Tuesday, 15 December 2015
Poster Hall (Moscone South)
Robert E Casey, Timothy Keith Ahern, Gillian Sharer, Mary E. Templeton, Bruce Weertman and Laura Keyson, IRIS Data Services, IRIS DMC, Seattle, WA, United States
Since the emergence of real-time delivery of seismic data over the last two decades, solutions for near-real-time quality analysis and station monitoring have been developed by data producers and data stewards. This has allowed for a nearly constant awareness of the quality of the incoming data and the general health of the instrumentation around the time of data capture. Modern quality assurance systems are evolving to provide ready access to a large variety of metrics, a rich and self-correcting history of measurements, and more importantly the ability to access these quality measurements en-masse through a programmatic interface.

The MUSTANG project at the IRIS Data Management Center is working to achieve ‘total archival data quality’, where a large number of standardized metrics, some computationally expensive, are generated and stored for all data from decades past to the near present. To perform this on a 300 TB archive of compressed time series requires considerable resources in network I/O, disk storage, and CPU capacity to achieve scalability, not to mention the technical expertise to develop and maintain it. In addition, staff scientists are necessary to develop the system metrics and employ them to produce comprehensive and timely data quality reports to assist seismic network operators in maintaining their instrumentation. All of these metrics must be available to the scientist 24/7.

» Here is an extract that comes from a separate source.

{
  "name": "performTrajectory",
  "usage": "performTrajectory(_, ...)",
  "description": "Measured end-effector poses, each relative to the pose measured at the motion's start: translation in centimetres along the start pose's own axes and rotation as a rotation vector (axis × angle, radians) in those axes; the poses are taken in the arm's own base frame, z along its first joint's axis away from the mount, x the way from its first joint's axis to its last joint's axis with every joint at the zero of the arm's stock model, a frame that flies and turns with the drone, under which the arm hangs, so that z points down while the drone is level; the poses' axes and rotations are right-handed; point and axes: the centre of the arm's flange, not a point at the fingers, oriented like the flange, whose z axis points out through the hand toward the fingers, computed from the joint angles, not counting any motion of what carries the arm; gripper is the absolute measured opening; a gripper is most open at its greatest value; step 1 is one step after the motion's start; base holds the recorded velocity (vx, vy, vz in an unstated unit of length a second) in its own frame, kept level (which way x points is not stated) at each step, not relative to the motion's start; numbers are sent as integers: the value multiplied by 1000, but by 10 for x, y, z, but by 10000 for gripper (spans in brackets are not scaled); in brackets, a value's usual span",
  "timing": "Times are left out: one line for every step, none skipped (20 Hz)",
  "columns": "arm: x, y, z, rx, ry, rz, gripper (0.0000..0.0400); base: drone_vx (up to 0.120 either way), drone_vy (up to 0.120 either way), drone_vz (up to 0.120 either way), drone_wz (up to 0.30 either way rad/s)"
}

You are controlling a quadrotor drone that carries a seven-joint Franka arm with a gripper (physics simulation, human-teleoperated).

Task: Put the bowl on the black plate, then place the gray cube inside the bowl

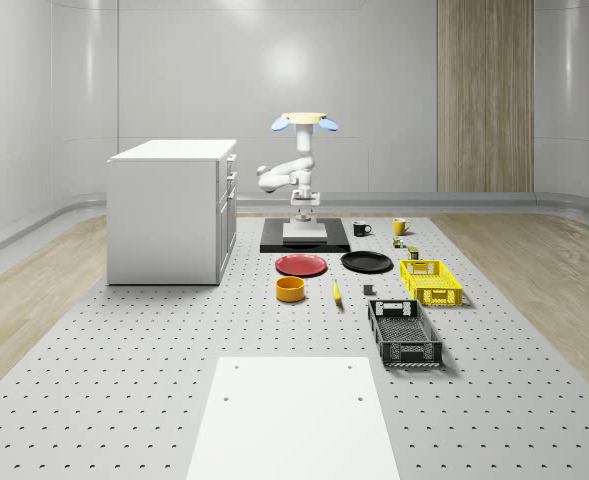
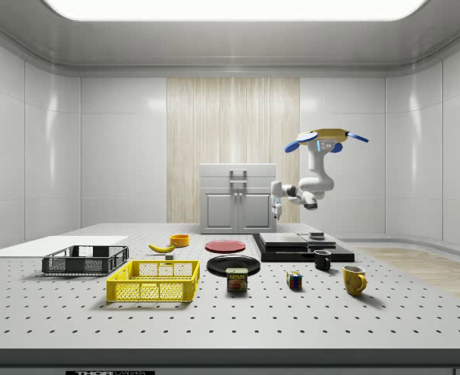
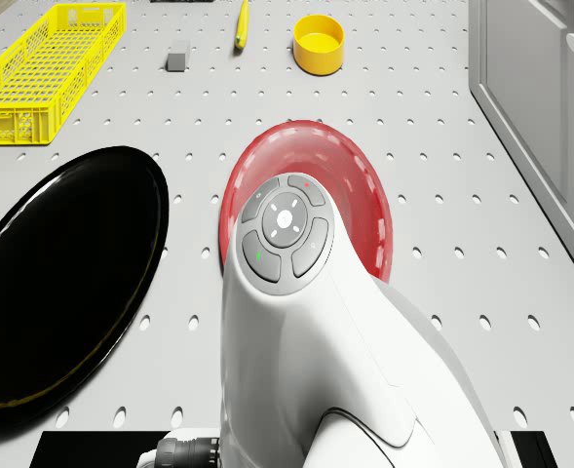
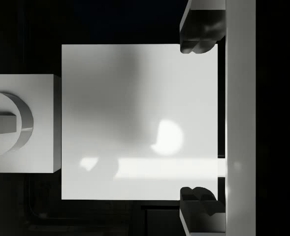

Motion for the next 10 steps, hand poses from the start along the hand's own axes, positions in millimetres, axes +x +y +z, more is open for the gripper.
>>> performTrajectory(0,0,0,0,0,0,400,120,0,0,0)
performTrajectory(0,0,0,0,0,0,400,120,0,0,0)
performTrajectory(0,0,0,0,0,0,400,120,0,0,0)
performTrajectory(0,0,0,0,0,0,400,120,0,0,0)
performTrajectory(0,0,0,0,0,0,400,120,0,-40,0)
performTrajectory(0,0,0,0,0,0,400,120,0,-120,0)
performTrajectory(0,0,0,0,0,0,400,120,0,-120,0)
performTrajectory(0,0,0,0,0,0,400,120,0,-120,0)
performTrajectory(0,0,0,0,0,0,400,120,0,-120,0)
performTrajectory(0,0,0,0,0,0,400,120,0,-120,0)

We will present an overview of the MUSTANG architecture including the development of its standardized metrics code in R. We will show examples of the metrics values that we make publicly available to scientists and educators and show how we are sharing the algorithms used. We will also discuss the development of a capability that will enable scientific researchers to specify data quality constraints on their requests for data, providing only the data that is best suited to their area of study.